A 71-year-old retired bricklayer and part-time fisherman has become an unlikely hero for Dindim, the penguin, and the pair reunite every year at the same spot to celebrate the man saving his life.
Joao Pereira de Souza’s backyard opens up to the ocean, and after a 2011 oil spill, he found the penguin near death lying on the rocks. The Magellanic penguin could barely move after sustaining his injuries. Pereira de Souza decided to take matters into his own hands and washed off the little guy and fed him a steady diet of fish for the next few days while he regained his strength.

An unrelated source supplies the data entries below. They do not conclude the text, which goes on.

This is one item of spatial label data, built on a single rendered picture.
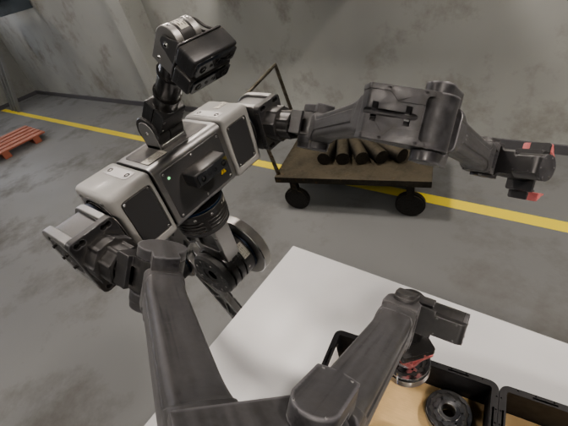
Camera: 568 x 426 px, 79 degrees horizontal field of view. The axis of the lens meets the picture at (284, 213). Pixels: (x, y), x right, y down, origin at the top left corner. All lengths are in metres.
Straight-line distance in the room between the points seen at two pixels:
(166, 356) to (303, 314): 1.04
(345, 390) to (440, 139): 0.35
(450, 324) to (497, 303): 1.65
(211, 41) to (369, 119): 0.26
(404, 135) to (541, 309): 1.93
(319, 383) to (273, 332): 1.05
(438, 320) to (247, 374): 0.79
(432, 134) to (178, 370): 0.41
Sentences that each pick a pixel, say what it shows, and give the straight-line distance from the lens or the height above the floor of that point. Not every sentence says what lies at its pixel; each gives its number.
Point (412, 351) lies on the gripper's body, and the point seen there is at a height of 1.15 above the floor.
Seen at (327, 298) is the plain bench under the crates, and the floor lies 0.70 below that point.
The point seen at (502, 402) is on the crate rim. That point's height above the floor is 0.93.
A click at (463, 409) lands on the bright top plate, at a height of 0.86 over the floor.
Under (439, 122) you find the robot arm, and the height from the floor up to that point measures 1.58.
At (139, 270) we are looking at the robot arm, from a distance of 0.58.
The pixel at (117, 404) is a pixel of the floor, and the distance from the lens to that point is 2.41.
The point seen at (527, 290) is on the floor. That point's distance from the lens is 2.41.
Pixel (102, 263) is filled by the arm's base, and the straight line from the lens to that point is 0.63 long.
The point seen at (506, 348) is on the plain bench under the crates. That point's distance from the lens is 1.33.
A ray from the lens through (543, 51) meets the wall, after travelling 3.23.
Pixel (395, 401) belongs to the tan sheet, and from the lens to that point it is 1.07.
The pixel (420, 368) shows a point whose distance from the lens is 0.87.
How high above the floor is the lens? 1.82
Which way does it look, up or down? 39 degrees down
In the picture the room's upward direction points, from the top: 16 degrees counter-clockwise
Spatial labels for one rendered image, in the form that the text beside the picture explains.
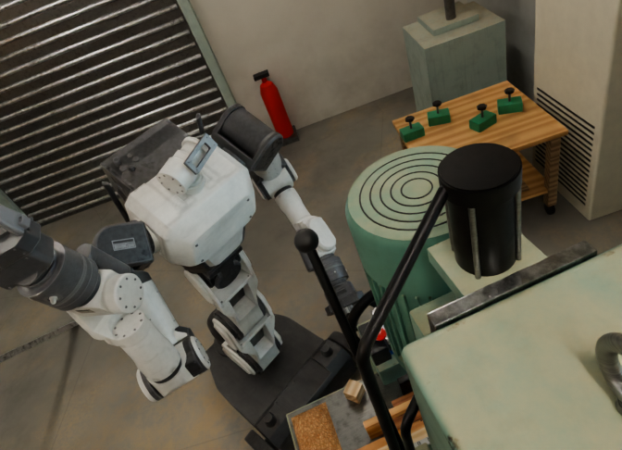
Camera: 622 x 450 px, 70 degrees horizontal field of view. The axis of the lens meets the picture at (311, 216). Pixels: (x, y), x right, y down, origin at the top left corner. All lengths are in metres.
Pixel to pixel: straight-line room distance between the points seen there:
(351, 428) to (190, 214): 0.57
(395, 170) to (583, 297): 0.26
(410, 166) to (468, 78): 2.48
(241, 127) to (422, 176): 0.67
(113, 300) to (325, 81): 3.16
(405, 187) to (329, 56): 3.19
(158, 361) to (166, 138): 0.53
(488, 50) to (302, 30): 1.36
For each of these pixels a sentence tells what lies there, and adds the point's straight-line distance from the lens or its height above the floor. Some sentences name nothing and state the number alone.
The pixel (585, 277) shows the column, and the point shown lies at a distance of 0.42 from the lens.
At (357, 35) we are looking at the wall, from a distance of 3.69.
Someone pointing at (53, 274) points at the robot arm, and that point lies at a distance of 0.74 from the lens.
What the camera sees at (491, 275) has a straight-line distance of 0.41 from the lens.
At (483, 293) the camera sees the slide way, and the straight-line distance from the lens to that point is 0.40.
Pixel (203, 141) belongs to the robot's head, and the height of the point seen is 1.44.
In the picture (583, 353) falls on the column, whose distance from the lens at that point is 0.38.
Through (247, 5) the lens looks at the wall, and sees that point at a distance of 3.51.
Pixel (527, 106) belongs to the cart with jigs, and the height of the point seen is 0.53.
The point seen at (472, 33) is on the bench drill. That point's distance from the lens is 2.93.
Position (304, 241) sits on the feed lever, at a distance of 0.60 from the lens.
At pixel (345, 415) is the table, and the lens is 1.06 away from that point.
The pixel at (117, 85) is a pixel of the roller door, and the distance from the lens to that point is 3.73.
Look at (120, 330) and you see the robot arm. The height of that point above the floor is 1.30.
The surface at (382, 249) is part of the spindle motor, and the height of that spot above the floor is 1.49.
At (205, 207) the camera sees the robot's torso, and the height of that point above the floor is 1.30.
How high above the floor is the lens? 1.84
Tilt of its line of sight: 39 degrees down
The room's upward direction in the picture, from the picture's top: 23 degrees counter-clockwise
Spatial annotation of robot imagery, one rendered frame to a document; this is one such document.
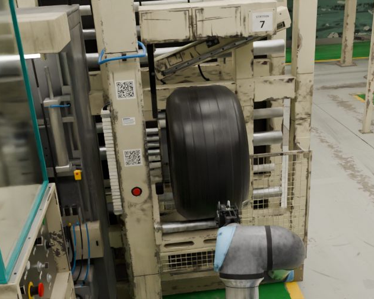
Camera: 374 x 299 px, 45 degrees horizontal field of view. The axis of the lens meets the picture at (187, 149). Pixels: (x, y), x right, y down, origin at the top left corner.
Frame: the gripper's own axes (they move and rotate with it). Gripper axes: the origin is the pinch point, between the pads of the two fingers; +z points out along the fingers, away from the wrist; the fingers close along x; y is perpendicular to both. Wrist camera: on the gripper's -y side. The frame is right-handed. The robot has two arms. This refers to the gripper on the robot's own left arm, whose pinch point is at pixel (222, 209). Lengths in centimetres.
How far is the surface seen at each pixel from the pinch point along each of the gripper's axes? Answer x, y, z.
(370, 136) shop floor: -226, -100, 309
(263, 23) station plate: -28, 66, 44
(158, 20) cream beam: 18, 70, 44
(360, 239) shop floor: -122, -103, 114
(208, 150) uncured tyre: 4.9, 25.8, 0.0
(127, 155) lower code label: 36.1, 19.6, 18.0
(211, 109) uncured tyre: 1.5, 38.5, 10.6
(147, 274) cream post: 33, -42, 19
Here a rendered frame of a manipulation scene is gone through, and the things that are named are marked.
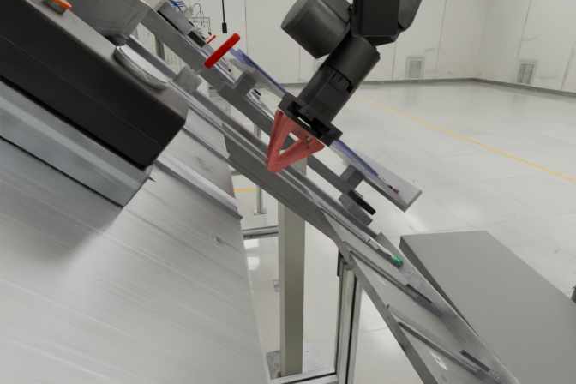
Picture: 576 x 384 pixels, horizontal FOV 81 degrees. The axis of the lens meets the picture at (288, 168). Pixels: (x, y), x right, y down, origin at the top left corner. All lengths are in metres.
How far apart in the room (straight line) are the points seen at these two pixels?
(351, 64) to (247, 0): 7.59
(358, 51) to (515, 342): 0.56
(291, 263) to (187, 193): 0.78
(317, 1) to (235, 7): 7.56
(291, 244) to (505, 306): 0.49
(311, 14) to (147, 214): 0.31
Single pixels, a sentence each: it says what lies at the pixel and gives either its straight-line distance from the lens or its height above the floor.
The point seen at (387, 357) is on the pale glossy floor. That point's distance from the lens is 1.46.
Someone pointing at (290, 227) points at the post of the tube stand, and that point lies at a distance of 0.91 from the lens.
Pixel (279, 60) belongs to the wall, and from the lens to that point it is 8.10.
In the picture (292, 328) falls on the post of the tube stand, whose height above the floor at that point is 0.27.
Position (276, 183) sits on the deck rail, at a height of 0.86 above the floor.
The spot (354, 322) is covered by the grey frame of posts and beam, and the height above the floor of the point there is 0.49.
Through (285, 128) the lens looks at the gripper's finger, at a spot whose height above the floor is 0.98.
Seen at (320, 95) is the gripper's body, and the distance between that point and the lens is 0.43.
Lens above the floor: 1.08
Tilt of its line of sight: 21 degrees down
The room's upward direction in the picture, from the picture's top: straight up
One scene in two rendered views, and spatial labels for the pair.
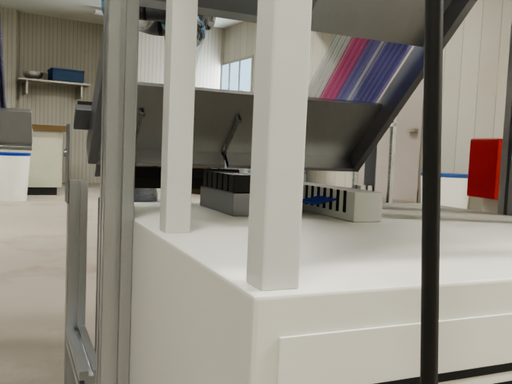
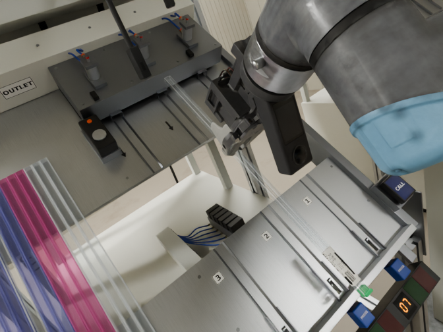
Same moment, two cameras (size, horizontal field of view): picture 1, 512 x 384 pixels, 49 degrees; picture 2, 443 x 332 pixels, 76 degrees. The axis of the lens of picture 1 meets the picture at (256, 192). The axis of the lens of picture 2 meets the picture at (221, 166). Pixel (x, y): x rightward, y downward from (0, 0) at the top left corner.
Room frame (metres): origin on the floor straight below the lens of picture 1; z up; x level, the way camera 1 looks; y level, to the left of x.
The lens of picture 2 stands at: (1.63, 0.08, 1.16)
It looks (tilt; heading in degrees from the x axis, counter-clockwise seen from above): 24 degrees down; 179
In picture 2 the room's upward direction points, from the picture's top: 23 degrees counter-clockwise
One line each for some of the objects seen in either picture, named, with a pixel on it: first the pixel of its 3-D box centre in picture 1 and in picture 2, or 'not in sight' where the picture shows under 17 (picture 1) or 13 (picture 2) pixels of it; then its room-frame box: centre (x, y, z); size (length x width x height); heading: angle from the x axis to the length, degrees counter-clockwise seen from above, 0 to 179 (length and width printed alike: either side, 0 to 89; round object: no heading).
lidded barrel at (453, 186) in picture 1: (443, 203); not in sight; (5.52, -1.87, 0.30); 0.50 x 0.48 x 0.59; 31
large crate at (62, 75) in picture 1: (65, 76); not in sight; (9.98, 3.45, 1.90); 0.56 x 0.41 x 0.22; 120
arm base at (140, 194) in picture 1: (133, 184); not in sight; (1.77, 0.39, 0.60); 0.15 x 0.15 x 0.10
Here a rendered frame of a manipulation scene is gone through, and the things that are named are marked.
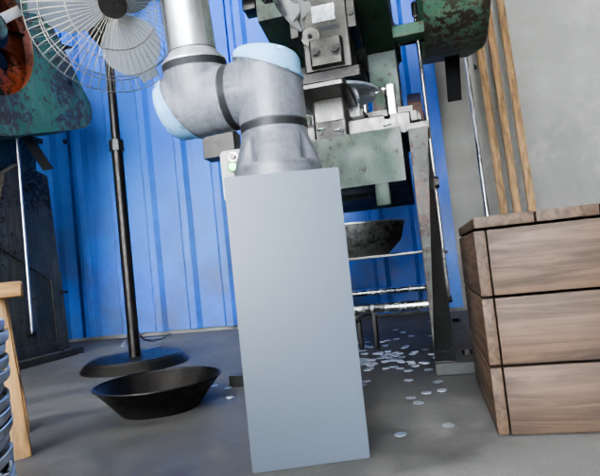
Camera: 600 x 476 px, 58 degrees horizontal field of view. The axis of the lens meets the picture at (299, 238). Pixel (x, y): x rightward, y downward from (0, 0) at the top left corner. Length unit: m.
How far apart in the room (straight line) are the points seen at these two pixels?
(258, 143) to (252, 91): 0.09
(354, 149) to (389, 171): 0.11
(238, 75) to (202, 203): 2.18
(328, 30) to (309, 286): 1.09
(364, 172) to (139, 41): 1.10
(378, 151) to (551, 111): 1.61
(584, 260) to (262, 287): 0.50
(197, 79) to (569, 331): 0.73
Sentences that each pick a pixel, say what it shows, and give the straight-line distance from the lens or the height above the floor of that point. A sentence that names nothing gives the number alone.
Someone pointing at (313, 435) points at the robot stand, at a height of 0.04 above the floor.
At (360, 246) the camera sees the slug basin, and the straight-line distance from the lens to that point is 1.58.
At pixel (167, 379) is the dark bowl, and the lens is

Once Pereira de Souza thought the penguin was strong enough, he released him into the ocean, and thought he would never see him again. But much to his surprise, the penguin had returned to his backyard just hours later. It was then that the penguin was named Dindim. This was due to the fact that Pereira de Souza’s grandson, who was 2 years old at the time, had trouble pronouncing the Portuguese word for penguin, which is ‘pinguim.’ Since it sounded like Dindim to Pereira de Souza, he named his new pet after the toddler’s babbles. According to Pereira de Souza, Dindim stayed in his backyard for 11 months. But then February one day his feathers regrew and he was off. Although he was sad for his departure after all the time the pair spent together, he never expected to see Dindim again.
Amazingly Pereira de Souza then heard the familiar sound of Dindim’s voice that June, which researchers say is similar to that of a donkey. He rushed out to find his penguin friend coming ashore flapping his fins excitedly. Pereira de Souza was astonished at the sight of his long lost friend. Pereira de Souza welcomed him in and fed him a delicious meal of sardines. Again, he stayed with his human until mid-February, and then left again, repeating this pattern each year.
“Because penguins are usually very loyal to their pair and breeding site, where they spend the summer, they tend to come back to the same place every year,” said Jao Paulo Krajewski who first broke the story. The former bricklayer and Dindim share a special bond.
“No one else is allowed to touch him. He pecks them if they do. He lays on my lap, lets me give him showers, allows me to feed him sardines and to pick him up,” Pereira de Souza stated. It is thought that Dindim spends the rest of his time breeding off the coast of Argentina or Chile, but no one knows for sure.
What they do know for sure is that the pair have a special, irreplaceable bond that no one can break.